What the task asks
The lines from the top of the listing through the one containing "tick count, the" are to be retyped exactly, with no other lines.

Input data
------------------------------------------------
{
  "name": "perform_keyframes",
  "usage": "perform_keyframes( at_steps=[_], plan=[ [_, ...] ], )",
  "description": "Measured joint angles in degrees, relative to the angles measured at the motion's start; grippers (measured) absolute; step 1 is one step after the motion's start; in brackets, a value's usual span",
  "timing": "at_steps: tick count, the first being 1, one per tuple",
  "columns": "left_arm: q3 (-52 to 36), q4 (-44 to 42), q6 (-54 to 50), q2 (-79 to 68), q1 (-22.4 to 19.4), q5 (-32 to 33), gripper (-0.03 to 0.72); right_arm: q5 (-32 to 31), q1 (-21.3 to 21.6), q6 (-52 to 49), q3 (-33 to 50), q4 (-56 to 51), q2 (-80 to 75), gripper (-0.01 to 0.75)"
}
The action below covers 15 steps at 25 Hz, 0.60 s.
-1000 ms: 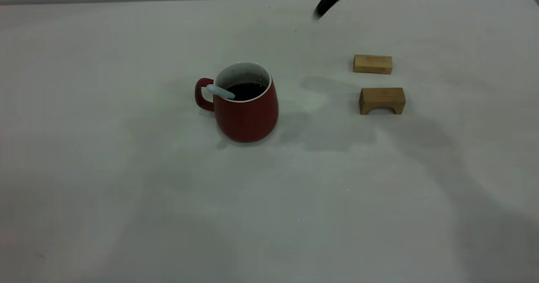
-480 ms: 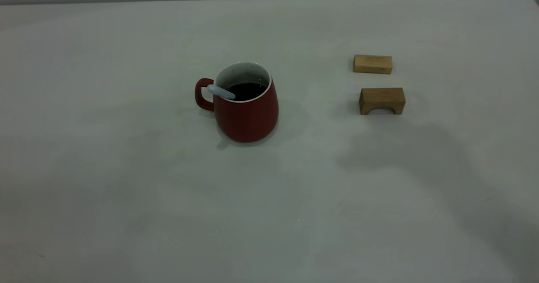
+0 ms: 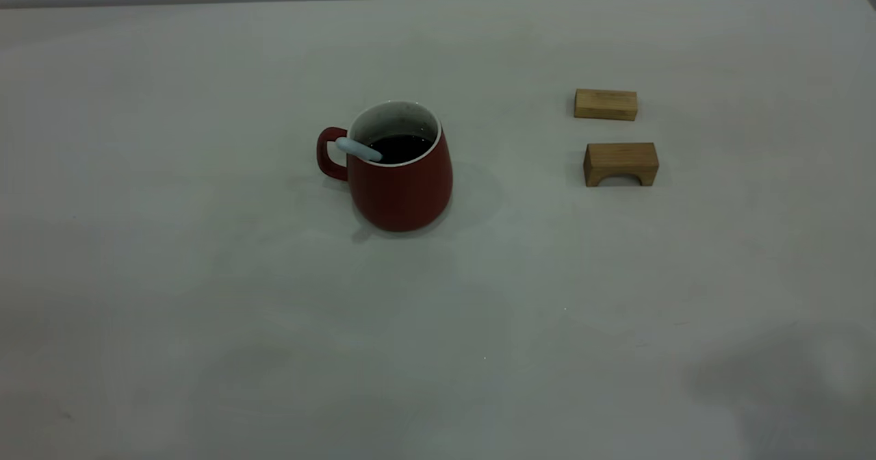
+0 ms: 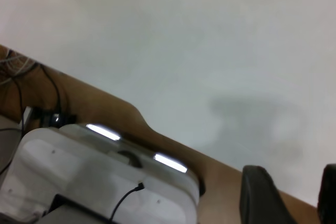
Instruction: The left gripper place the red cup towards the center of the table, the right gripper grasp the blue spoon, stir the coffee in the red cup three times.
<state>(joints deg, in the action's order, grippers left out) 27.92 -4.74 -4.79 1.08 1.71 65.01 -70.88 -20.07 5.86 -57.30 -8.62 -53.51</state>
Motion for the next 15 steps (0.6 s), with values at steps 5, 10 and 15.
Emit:
perform_keyframes(
  at_steps=[5, 10, 15],
  plan=[
    [0.00, 0.00, 0.00, 0.00, 0.00, 0.00, 0.334, 0.00, 0.56, 3.36, 8.37, 0.29, 18.97, 0.279],
    [0.00, 0.00, 0.00, 0.00, 0.00, 0.00, 0.334, 0.00, 6.37, 3.84, 15.59, 2.29, 34.11, 0.251],
    [0.00, 0.00, 0.00, 0.00, 0.00, 0.00, 0.334, 2.52, 10.42, 1.94, 24.59, 5.38, 44.19, 0.241]
  ],
)
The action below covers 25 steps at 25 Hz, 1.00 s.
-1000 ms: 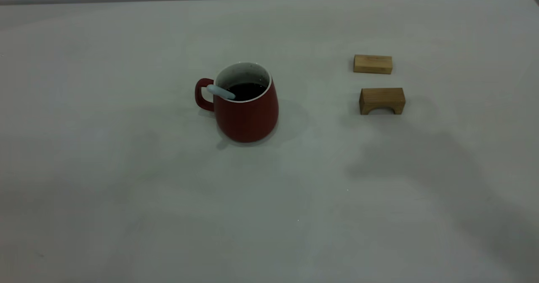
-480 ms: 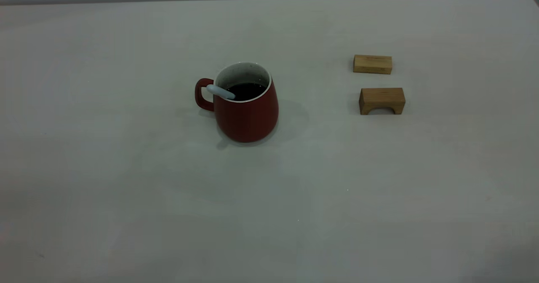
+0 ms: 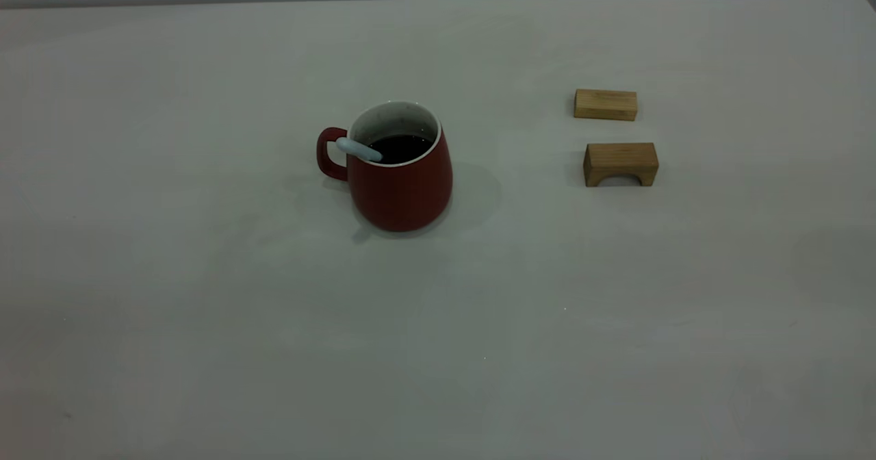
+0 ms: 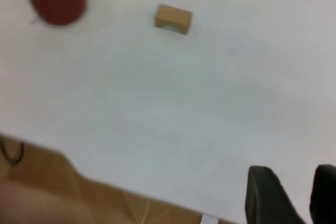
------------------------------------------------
Exercise result
{
  "name": "perform_keyframes",
  "usage": "perform_keyframes( at_steps=[_], plan=[ [_, ...] ], )",
  "description": "Measured joint angles in degrees, relative to the angles measured at the motion's start; grippers (measured) absolute; step 1 is one step after the motion's start; in brackets, a value's usual span",
  "timing": "at_steps: tick count, the first being 1, one per tuple",

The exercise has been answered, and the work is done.